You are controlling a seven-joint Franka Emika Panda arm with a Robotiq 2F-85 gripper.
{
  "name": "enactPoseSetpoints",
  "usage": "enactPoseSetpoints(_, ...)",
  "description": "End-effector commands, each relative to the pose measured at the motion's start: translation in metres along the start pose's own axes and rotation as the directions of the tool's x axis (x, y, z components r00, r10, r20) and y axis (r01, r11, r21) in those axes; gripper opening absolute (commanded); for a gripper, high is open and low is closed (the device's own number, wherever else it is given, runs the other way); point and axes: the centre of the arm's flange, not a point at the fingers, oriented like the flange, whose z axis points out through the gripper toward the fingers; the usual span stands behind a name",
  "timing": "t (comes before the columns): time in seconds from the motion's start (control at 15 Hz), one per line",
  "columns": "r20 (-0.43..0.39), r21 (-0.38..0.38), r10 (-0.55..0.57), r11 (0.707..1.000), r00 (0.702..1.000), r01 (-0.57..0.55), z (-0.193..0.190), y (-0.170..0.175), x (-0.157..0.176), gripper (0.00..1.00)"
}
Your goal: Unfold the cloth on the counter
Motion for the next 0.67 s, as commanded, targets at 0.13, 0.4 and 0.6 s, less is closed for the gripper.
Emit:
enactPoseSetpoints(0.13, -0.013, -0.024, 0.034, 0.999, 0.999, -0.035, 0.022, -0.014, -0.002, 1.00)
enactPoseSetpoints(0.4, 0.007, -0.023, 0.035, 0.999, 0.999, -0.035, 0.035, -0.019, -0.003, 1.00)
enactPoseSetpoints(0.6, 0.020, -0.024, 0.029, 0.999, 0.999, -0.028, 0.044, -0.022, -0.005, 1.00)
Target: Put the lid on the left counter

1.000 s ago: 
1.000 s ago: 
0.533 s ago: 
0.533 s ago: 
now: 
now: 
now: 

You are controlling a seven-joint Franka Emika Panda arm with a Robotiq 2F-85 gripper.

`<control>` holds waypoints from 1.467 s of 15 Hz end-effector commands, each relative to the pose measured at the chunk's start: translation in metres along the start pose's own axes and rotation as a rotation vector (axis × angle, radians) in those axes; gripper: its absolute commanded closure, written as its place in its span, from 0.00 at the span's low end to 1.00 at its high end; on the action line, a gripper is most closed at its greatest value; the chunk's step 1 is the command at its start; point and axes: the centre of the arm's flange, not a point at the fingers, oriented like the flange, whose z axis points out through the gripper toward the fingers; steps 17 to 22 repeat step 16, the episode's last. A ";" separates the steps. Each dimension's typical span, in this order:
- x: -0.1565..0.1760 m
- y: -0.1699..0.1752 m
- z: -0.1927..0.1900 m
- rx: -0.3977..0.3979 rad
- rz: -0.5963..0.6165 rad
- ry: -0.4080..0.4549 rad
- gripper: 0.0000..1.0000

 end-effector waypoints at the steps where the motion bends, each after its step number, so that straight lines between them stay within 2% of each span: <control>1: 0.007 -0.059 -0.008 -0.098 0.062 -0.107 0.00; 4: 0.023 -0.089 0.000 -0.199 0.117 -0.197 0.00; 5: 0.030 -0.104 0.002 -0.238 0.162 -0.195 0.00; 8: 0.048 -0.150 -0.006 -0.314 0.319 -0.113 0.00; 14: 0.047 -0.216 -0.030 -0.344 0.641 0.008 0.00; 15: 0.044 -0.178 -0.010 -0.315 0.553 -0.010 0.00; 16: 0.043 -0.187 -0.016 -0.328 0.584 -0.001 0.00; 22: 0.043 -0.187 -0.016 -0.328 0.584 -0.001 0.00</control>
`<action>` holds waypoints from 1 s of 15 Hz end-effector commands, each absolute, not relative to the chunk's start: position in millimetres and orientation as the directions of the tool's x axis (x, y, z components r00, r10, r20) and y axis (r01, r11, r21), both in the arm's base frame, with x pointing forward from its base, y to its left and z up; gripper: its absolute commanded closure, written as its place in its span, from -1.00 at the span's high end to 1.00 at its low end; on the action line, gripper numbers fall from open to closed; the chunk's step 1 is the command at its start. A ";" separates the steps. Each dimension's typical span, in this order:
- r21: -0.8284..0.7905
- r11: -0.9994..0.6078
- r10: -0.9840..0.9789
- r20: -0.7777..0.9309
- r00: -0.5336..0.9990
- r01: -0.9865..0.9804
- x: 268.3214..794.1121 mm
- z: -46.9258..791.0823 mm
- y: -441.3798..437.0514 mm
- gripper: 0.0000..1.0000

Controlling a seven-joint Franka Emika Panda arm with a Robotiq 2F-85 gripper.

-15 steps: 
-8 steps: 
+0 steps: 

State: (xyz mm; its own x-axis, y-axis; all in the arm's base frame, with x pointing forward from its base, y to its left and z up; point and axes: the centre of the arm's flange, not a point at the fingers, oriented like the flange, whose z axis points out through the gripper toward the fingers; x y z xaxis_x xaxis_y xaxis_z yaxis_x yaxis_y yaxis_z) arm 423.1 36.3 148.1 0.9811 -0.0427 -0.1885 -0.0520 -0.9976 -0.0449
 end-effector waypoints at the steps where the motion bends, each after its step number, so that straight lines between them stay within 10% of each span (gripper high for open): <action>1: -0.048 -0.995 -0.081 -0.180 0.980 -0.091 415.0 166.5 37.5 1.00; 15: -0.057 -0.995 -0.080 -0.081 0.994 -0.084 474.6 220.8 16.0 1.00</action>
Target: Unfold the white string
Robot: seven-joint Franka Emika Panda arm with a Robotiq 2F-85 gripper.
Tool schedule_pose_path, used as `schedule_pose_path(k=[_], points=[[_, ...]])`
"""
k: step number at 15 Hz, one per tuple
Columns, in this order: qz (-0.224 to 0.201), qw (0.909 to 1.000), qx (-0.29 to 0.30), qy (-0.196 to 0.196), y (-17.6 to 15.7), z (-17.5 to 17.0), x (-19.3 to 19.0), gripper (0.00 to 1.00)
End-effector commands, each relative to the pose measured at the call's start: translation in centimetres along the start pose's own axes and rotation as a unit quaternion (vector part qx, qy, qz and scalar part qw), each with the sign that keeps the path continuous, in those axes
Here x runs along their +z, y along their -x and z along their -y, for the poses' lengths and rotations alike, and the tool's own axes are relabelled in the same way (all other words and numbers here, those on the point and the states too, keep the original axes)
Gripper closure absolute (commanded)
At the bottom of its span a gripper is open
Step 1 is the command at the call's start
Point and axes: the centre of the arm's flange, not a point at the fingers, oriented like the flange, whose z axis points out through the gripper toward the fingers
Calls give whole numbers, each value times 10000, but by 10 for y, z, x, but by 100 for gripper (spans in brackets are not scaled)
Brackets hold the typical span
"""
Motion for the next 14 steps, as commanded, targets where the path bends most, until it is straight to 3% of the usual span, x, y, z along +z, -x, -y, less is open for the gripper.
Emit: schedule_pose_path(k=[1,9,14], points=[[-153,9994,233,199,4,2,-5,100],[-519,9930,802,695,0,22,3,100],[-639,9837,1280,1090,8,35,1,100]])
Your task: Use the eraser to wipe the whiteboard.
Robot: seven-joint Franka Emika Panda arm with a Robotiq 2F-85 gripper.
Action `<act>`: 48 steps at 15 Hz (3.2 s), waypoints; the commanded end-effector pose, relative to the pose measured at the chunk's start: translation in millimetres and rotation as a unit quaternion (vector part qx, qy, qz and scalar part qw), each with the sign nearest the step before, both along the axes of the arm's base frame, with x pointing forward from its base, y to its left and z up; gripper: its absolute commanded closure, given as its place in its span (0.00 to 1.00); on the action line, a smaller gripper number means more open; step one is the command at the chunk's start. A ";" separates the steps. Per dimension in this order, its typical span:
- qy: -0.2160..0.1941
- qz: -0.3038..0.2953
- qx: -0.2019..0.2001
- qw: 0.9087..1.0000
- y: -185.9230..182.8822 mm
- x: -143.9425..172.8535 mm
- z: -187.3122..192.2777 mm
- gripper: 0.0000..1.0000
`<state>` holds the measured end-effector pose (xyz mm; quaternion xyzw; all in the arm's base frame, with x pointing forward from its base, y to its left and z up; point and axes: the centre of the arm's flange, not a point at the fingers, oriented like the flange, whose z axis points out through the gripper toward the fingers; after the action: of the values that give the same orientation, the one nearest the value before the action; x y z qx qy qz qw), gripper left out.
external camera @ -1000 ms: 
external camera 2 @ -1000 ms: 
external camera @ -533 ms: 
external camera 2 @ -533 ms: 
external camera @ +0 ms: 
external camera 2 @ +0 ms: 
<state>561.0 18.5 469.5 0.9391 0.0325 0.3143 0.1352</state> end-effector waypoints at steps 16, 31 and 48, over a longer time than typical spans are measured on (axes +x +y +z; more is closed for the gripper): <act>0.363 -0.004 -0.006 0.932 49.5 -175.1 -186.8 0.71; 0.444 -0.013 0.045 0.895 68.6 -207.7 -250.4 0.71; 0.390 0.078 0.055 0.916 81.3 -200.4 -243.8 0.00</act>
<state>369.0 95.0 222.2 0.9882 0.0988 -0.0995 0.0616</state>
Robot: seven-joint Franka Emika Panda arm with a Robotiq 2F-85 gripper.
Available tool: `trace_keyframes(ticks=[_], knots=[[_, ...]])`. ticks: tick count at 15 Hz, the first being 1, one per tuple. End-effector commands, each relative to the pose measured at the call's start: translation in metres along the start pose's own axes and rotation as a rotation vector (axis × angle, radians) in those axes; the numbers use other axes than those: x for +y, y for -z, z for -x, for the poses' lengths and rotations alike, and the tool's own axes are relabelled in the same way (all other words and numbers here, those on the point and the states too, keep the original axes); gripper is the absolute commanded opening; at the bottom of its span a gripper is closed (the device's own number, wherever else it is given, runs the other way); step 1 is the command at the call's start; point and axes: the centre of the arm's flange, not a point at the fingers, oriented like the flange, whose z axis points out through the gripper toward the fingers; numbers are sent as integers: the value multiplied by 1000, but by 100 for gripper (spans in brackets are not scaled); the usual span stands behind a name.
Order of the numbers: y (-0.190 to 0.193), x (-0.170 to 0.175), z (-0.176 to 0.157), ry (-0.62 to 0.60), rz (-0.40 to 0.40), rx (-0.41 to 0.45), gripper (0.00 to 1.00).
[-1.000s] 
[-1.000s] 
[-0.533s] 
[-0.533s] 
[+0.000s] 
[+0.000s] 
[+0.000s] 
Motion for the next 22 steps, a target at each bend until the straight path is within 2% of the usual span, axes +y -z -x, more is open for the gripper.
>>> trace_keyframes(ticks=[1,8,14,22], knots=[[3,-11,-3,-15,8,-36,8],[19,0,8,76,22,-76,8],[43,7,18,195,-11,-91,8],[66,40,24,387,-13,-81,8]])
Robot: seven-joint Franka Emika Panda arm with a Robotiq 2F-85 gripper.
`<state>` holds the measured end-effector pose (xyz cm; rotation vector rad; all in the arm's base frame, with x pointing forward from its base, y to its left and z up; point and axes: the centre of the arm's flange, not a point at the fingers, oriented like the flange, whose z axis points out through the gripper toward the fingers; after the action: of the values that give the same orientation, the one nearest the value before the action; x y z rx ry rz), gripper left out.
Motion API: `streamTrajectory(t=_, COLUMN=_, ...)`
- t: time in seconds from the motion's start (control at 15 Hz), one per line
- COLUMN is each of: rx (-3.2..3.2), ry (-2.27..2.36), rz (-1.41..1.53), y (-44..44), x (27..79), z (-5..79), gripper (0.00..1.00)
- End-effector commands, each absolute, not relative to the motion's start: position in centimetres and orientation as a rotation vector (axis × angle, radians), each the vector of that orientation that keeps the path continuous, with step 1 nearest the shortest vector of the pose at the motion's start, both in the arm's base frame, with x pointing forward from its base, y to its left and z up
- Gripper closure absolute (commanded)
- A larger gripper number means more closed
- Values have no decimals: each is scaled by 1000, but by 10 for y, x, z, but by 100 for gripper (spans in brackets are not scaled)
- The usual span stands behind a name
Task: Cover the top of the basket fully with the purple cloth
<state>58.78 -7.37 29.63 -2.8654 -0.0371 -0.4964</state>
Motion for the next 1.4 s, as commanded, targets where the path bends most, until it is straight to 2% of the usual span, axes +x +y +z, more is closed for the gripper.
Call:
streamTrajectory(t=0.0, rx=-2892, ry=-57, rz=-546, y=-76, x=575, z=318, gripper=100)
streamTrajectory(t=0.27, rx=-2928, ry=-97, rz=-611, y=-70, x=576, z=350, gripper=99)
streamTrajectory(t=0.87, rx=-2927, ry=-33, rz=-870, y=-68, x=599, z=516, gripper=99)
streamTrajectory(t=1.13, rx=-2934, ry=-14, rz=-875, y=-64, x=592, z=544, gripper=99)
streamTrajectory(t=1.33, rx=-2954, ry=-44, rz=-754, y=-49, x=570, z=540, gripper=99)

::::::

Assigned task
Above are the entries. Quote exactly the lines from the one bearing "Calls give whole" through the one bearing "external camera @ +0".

Your response
Calls give whole numbers, each value times 10000, but by 10 for y, z, x, but by 100 for gripper (spans in brackets are not scaled)
Brackets hold the typical span
"""
Motion for the next 14 steps, as commanded, targets where the path bends most, until it is straight to 3% of the usual span, x, y, z along +z, -x, -y, less is open for the gripper.
Emit: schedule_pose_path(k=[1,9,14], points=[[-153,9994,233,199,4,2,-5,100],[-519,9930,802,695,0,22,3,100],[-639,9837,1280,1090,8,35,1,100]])
Your task: Use the eraser to wipe the whiteboard.
Robot: seven-joint Franka Emika Panda arm with a Robotiq 2F-85 gripper.
Action `<act>`: 48 steps at 15 Hz (3.2 s), waypoints; the commanded end-effector pose, relative to the pose measured at the chunk's start: translation in millimetres and rotation as a unit quaternion (vector part qx, qy, qz and scalar part qw), each with the sign nearest the step before, both along the axes of the arm's base frame, with x pointing forward from its base, y to its left and z up; gripper: its absolute commanded closure, given as its place in its span (0.00 to 1.00); on the action line, a smaller gripper number means more open; step one is the command at the chunk's start. A ";" separates the steps. Per dimension in this order, its typical span:
- qy: -0.2160..0.1941
- qz: -0.3038..0.2953
- qx: -0.2019..0.2001
- qw: 0.9087..1.0000
- y: -185.9230..182.8822 mm
- x: -143.9425..172.8535 mm
- z: -187.3122..192.2777 mm
- gripper: 0.0000..1.0000
`<state>` holds the measured end-effector pose (xyz mm; quaternion xyzw; all in the arm's base frame, with x pointing forward from its base, y to its left and z up; point and axes: the centre of the arm's flange, not a point at the fingers, oriented like the flange, whose z axis points out through the gripper toward the fingers; after the action: of the values that give the same orientation, the one nearest the value before the action; x y z qx qy qz qw), gripper left out.
external camera @ -1000 ms: 
external camera 2 @ -1000 ms: 
external camera @ -533 ms: 
external camera 2 @ -533 ms: 
external camera @ +0 ms: 

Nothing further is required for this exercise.